Part 1: Why benchmarking always wins
One of my long-running hard drives seemed slow, and I had no idea why. I downloaded some SMART diagnostic tools (including DriveSMART and HDDLife, both very nice), and everything was fine. I even downloaded Western Digital's equivalent program, and it didn't give any better information.
Finally, I downloaded a benchmarking tool called HDTach and got a much more definite picture of what was going on. Multiple tests like the one shown here reveal the same "troughs" in my disk's performance, so I figured it was probably a hardware problem. I thought, if it's a software problem, these dips in performance would be more random. (And yes, before you ask, this disk is entirely defragged, and the machine is completely idle.)
I get funny looks when I insist that performance benchmarking is a secret view into correctness, but I keep tripping over examples, so I just want to underscore that point.
None of the available diagnostic or analysis tools could give me decent information, but a benchmarking tool told me I needed to pay attention.
Part 2: Norton Ghost doesn't come to the rescue
I had a spare identical drive around, so I popped it in and purchased Norton Ghost. After downloading, I found out that it's evolved to be quite a different product than I remember.
The new version seems to think that you want to do live system backups, instead of drive imaging, and it makes it very hard to do old-school drive images.
I persisted with it, though, and made a "Recovery Point". Rebooted to their CD, and everything would work fine *if* I left the same broken drive installed. But when I replaced it, Ghost wanted nothing to do with the new drive -- it wouldn't find my original image, and failed gloriously.
This leads me to say: who the heck has a catastrophic recovery system that requires replacing broken hardware with the exact same broken hardware?
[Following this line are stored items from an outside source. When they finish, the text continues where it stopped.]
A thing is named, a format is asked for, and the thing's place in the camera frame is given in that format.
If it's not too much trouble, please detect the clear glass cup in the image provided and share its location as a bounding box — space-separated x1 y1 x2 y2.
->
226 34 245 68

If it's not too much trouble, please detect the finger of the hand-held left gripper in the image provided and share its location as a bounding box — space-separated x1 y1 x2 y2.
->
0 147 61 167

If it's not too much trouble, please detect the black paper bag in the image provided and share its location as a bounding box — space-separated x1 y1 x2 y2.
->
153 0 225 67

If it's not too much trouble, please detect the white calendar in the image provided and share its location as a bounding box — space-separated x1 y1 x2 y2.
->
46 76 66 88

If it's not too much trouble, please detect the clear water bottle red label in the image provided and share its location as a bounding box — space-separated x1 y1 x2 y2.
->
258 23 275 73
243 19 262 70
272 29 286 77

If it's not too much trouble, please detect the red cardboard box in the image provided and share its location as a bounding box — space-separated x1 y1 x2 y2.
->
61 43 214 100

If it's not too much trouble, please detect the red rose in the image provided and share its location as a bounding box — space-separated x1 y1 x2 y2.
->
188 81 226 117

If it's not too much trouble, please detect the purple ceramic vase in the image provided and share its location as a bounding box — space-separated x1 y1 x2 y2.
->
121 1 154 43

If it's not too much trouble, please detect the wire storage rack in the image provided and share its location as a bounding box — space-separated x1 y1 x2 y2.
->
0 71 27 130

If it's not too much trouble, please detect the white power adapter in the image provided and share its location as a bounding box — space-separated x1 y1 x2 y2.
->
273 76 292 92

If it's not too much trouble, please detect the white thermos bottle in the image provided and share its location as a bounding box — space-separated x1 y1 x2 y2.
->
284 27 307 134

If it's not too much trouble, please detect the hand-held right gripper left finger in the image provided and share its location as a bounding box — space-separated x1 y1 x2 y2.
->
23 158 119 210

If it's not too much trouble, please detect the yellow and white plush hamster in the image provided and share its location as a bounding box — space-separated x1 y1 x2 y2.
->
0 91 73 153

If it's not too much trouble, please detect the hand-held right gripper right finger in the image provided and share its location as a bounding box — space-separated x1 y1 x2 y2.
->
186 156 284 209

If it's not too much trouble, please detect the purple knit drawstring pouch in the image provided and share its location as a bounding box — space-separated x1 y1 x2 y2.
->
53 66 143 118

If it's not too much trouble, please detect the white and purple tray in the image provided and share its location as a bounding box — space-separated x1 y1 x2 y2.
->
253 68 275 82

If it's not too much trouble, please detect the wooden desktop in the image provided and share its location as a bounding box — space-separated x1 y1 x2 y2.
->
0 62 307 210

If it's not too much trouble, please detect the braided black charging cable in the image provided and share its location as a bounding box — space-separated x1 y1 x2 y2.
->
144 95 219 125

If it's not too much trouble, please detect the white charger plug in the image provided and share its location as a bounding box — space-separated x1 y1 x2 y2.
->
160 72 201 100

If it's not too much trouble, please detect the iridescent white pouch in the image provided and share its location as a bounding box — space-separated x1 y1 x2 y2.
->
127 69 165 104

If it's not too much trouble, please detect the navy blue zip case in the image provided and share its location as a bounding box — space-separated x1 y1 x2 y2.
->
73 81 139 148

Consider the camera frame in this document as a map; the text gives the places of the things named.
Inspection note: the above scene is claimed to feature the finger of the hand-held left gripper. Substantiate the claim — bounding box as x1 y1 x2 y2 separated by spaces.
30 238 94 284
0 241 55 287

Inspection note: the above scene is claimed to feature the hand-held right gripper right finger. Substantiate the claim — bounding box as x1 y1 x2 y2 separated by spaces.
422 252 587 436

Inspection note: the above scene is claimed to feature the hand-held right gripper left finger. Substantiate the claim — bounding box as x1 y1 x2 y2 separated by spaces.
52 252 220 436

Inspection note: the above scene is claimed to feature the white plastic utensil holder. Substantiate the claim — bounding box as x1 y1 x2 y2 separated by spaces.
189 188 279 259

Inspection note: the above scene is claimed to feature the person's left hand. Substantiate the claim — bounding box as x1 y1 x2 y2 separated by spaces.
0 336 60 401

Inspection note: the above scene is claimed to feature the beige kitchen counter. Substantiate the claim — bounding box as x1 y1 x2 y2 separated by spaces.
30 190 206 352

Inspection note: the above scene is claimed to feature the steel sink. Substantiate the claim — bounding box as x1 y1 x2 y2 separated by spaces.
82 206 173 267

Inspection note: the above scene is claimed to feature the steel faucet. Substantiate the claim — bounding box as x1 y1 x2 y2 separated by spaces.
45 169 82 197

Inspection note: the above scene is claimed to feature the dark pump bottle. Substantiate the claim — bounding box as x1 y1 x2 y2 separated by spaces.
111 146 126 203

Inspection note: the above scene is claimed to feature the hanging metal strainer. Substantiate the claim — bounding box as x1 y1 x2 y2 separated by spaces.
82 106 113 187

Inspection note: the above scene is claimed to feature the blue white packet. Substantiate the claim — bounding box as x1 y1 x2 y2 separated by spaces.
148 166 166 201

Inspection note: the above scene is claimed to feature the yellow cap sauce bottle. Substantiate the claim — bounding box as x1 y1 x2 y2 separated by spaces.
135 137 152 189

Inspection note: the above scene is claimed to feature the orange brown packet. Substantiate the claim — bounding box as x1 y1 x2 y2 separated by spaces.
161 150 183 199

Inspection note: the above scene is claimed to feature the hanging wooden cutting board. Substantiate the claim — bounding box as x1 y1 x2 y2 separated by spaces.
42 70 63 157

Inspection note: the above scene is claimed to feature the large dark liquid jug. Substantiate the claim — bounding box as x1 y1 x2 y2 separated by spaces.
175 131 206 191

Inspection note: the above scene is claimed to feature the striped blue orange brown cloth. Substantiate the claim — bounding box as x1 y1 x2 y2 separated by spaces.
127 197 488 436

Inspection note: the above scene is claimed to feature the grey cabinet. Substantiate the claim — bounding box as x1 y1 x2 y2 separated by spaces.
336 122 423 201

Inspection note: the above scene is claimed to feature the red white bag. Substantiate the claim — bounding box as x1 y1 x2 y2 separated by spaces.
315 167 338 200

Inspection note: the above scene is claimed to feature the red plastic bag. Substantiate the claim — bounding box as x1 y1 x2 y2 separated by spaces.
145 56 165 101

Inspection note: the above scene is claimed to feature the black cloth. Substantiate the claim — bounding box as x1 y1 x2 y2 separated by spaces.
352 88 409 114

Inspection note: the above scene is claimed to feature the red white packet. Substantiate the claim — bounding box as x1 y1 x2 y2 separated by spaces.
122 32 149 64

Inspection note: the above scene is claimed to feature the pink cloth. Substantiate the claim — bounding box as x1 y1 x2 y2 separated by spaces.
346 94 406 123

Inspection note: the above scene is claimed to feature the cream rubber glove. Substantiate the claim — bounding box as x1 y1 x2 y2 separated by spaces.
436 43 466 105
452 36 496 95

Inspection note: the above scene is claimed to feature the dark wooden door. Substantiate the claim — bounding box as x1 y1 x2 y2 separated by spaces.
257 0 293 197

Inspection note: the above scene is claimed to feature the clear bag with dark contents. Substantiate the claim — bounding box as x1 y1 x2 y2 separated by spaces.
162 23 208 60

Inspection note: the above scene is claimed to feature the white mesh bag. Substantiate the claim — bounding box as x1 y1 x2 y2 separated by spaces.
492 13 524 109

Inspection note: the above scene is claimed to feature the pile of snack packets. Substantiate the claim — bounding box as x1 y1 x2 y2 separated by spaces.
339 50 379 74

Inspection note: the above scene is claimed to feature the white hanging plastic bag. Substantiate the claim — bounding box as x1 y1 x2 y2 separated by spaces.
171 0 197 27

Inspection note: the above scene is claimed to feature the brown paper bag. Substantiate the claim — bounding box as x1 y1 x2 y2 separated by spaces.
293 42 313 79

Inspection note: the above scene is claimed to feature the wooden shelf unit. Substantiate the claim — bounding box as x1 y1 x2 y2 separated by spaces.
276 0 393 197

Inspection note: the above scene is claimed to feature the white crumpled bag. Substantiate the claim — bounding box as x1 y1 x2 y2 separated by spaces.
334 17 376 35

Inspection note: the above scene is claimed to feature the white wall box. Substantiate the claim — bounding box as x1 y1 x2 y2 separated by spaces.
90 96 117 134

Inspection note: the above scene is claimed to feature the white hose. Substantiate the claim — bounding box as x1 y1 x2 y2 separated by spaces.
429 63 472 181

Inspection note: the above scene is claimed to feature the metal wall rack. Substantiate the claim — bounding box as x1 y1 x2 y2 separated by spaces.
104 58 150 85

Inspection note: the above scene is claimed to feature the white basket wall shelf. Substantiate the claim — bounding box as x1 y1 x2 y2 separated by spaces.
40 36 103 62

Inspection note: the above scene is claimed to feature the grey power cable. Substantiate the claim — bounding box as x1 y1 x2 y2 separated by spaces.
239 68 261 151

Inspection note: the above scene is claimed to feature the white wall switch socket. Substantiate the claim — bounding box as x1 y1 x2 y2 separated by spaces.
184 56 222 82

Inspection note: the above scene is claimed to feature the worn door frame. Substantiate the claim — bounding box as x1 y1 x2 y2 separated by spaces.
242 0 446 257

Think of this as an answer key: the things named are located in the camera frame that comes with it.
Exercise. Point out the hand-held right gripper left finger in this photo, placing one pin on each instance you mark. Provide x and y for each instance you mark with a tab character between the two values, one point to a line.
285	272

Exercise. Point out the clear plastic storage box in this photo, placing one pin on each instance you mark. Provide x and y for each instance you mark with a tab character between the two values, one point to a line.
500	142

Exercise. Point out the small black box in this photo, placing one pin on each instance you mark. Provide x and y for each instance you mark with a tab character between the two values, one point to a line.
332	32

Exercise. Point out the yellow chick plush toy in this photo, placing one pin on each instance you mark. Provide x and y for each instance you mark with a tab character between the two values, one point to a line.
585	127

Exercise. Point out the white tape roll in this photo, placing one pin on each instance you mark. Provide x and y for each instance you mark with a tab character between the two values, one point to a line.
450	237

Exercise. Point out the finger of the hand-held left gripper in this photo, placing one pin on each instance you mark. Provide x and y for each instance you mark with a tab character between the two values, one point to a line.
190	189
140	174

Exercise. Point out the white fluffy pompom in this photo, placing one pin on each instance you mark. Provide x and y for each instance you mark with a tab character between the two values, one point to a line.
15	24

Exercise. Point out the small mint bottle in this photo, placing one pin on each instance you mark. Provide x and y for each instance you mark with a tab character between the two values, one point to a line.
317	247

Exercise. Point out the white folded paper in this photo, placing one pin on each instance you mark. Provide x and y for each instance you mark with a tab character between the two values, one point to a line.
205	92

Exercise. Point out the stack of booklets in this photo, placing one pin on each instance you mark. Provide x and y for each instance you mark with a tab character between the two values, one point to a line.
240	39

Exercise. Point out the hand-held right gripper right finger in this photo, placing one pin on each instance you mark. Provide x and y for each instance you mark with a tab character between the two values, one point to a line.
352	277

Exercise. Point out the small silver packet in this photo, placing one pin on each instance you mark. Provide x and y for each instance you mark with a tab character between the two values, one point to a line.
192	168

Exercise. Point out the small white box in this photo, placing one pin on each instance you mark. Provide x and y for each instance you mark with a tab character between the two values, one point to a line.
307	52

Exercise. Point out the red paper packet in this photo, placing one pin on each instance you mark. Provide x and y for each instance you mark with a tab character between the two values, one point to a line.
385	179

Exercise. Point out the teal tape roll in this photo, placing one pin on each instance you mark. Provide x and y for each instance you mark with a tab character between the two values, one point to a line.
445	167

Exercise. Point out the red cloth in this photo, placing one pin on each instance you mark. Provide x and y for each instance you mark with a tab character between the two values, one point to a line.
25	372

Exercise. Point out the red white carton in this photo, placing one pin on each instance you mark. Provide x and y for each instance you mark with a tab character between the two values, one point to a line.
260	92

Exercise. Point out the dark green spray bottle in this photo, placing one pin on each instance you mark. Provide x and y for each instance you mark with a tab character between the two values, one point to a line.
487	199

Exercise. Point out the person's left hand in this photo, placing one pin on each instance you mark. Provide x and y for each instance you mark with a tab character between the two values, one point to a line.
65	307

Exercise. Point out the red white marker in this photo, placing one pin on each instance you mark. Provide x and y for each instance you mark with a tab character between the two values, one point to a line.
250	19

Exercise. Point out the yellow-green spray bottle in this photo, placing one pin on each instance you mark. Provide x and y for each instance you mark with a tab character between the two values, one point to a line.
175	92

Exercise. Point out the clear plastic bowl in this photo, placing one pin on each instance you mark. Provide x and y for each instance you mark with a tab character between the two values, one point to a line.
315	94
Shame on you Symantec, and what have you done with my $70?
Part 3: Simple is better
So, since I happened to have identical replacement hardware on-hand, and I happen to know enough of Linux to erase all my data by accident only some of the time, I booted up Fedora Core's rescue disk, ran "dd if=/dev/hda of=/dev/hdb" and waited awhile. Of course everything worked great, and now my C: drive is fast again.